Beneath this line are the data; copy exactly the part of them that opens with the line containing "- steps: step" and closes with the line containing "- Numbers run", and only that part.

**Study material**
——————————

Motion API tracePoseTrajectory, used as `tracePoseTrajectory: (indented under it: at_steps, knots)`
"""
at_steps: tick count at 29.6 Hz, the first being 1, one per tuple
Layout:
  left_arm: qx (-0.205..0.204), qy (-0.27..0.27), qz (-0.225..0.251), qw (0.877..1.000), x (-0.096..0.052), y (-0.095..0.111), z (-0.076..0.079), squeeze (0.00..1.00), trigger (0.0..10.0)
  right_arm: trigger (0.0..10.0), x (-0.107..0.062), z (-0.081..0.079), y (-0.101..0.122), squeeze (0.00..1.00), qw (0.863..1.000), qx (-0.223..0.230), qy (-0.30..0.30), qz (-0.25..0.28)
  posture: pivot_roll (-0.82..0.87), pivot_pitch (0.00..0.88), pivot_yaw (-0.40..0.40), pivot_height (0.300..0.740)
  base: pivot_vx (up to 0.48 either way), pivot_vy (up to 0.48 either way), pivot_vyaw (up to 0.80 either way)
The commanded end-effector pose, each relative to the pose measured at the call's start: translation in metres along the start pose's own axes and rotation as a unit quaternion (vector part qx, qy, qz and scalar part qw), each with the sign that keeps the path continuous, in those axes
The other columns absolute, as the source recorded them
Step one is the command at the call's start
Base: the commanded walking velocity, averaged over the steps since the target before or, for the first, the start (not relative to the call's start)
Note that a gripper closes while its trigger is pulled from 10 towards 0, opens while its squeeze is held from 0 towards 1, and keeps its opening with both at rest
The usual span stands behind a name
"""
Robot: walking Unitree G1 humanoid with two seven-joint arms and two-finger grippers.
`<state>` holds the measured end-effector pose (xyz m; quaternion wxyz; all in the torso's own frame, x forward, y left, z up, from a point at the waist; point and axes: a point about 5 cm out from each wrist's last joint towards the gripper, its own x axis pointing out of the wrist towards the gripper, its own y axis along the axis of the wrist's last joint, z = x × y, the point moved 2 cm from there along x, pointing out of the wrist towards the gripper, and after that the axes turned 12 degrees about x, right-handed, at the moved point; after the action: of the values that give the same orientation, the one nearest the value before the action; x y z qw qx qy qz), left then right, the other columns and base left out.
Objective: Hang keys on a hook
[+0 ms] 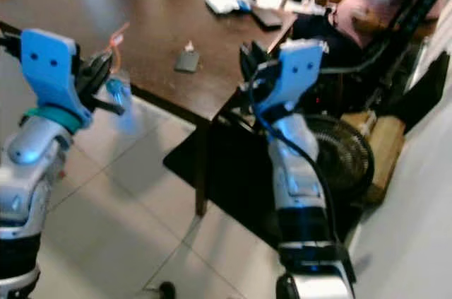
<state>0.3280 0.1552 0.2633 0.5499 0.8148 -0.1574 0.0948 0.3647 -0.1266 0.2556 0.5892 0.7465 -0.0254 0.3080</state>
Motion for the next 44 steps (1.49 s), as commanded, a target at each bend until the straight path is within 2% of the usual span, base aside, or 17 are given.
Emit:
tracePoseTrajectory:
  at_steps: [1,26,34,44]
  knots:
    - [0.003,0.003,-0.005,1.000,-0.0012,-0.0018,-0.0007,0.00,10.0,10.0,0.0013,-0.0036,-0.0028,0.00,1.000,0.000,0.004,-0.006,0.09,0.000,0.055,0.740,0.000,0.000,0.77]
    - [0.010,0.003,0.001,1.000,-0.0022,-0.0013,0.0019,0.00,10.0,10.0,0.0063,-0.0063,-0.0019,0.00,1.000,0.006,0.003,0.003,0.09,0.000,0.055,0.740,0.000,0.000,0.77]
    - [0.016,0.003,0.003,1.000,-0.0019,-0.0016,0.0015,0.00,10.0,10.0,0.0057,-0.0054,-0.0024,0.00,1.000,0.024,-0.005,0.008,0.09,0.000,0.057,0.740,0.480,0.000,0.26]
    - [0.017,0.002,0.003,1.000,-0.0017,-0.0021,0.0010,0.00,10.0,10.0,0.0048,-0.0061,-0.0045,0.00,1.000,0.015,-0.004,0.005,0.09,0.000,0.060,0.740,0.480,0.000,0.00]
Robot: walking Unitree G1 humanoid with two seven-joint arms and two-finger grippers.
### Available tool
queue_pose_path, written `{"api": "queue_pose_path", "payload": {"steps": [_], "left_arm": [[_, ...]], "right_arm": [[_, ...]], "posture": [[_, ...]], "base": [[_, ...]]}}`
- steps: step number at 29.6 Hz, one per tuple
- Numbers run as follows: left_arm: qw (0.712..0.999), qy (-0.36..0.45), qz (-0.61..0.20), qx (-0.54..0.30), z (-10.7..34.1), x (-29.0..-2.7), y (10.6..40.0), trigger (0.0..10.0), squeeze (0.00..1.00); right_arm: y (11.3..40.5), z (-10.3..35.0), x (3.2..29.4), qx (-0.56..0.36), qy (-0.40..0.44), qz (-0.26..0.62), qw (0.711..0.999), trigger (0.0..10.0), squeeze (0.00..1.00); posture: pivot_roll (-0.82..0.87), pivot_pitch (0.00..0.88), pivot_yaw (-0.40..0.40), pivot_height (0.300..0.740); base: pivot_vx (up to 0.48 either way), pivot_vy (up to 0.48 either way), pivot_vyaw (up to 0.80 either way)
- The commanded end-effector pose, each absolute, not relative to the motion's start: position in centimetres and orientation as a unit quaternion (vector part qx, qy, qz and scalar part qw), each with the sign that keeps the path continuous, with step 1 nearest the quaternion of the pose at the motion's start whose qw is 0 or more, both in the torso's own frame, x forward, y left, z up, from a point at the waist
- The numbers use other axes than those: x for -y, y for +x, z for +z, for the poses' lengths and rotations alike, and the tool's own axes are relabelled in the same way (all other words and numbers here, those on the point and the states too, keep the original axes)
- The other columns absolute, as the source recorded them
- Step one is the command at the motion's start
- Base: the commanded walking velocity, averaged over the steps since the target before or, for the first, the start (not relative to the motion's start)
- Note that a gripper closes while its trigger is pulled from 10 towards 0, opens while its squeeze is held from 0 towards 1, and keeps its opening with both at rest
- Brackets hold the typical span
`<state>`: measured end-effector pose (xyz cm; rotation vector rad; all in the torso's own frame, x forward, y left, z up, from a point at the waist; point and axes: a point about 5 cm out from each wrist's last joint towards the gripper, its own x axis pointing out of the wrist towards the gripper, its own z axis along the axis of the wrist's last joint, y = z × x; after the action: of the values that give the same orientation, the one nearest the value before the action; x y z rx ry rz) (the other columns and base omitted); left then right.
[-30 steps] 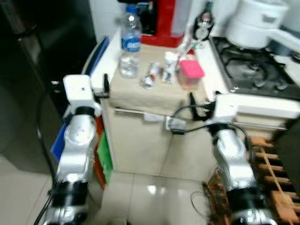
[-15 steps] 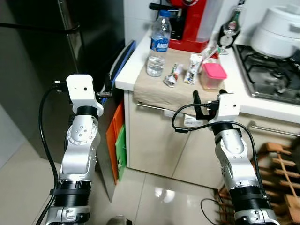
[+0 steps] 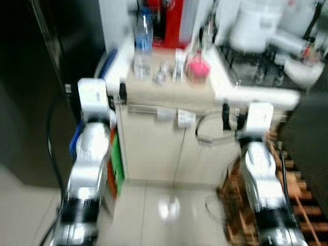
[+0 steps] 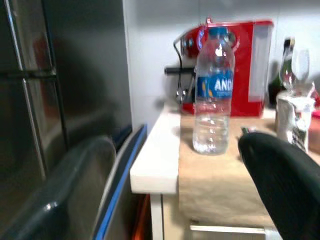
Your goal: Restocking fridge
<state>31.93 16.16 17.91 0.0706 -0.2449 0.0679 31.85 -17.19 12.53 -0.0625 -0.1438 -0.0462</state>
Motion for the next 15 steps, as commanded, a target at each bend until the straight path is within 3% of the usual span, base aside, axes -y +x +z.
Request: {"api": "queue_pose_path", "payload": {"steps": [1, 11, 15], "left_arm": [[0.99, 0.042, 0.027, 0.132, 18.3, -16.0, 32.1, 10.0, 0.0], [0.99, 0.03, 0.029, 0.135, 18.7, -16.6, 31.0, 10.0, 0.0], [0.99, 0.026, 0.044, 0.129, 18.7, -16.8, 30.3, 10.0, 0.0]], "right_arm": [[32.1, 12.8, 17.1, 0.072, -0.023, -0.022, 0.997, 10.0, 0.0], [30.7, 13.4, 16.6, 0.089, -0.022, -0.002, 0.996, 10.0, 0.0], [29.9, 13.8, 16.2, 0.097, -0.025, 0.013, 0.995, 10.0, 0.0]], "posture": [[-0.03, 0.0, -0.013, 0.74], [-0.03, 0.0, -0.013, 0.74], [-0.03, 0.0, -0.014, 0.74]], "base": [[0.0, 0.0, 0.0], [0.0, 0.0, 0.0], [0.441, 0.0, 0.0]]}}
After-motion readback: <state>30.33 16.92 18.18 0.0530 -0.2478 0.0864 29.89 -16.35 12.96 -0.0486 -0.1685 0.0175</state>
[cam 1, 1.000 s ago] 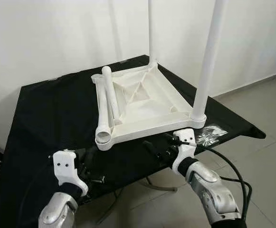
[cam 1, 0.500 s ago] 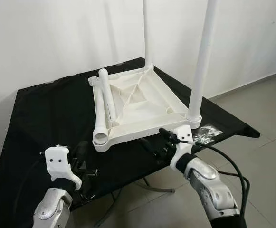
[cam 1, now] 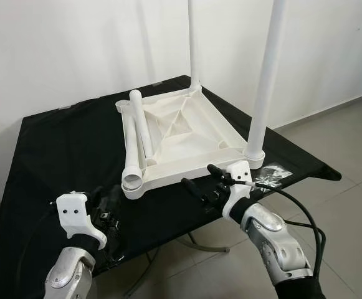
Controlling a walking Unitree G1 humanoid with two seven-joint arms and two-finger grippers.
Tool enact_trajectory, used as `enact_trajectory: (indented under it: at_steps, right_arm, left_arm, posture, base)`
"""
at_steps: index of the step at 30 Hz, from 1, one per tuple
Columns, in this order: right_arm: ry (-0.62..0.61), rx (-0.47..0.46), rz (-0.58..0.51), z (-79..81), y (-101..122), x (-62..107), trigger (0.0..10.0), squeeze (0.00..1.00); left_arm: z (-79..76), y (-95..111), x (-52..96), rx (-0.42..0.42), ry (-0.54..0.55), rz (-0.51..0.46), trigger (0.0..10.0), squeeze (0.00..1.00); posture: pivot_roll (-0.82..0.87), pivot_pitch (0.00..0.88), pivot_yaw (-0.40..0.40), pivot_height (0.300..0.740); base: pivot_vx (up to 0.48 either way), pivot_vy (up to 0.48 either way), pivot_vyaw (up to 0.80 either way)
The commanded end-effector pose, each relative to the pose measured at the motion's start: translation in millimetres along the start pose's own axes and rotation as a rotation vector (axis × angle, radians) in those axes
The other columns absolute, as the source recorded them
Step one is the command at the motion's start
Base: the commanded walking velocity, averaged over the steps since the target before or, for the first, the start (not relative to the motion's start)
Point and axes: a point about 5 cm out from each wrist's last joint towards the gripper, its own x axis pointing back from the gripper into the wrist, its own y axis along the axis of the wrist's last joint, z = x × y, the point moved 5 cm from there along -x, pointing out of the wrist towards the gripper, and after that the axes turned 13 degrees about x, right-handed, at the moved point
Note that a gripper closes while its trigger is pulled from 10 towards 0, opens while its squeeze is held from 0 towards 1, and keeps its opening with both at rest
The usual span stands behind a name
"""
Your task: Building children table
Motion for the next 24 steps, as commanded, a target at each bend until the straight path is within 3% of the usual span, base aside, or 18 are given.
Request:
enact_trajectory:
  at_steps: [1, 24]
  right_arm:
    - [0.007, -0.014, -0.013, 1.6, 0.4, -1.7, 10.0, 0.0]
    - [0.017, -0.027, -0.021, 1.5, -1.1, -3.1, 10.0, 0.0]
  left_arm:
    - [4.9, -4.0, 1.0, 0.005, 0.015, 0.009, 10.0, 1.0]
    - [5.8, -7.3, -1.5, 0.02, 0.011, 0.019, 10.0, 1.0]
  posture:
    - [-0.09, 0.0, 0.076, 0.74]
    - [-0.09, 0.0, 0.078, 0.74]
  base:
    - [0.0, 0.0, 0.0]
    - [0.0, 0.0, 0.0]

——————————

**Response to the task**
- steps: step number at 29.6 Hz, one per tuple
- Numbers run as follows: left_arm: qw (0.712..0.999), qy (-0.36..0.45), qz (-0.61..0.20), qx (-0.54..0.30), z (-10.7..34.1), x (-29.0..-2.7), y (10.6..40.0), trigger (0.0..10.0), squeeze (0.00..1.00); right_arm: y (11.3..40.5), z (-10.3..35.0), x (3.2..29.4), qx (-0.56..0.36), qy (-0.40..0.44), qz (-0.26..0.62), qw (0.711..0.999), trigger (0.0..10.0), squeeze (0.00..1.00); posture: pivot_roll (-0.82..0.87), pivot_pitch (0.00..0.88), pivot_yaw (-0.40..0.40), pivot_height (0.300..0.740); base: pivot_vx (up to 0.48 either way), pivot_vy (up to 0.48 either way), pivot_vyaw (up to 0.80 either way)

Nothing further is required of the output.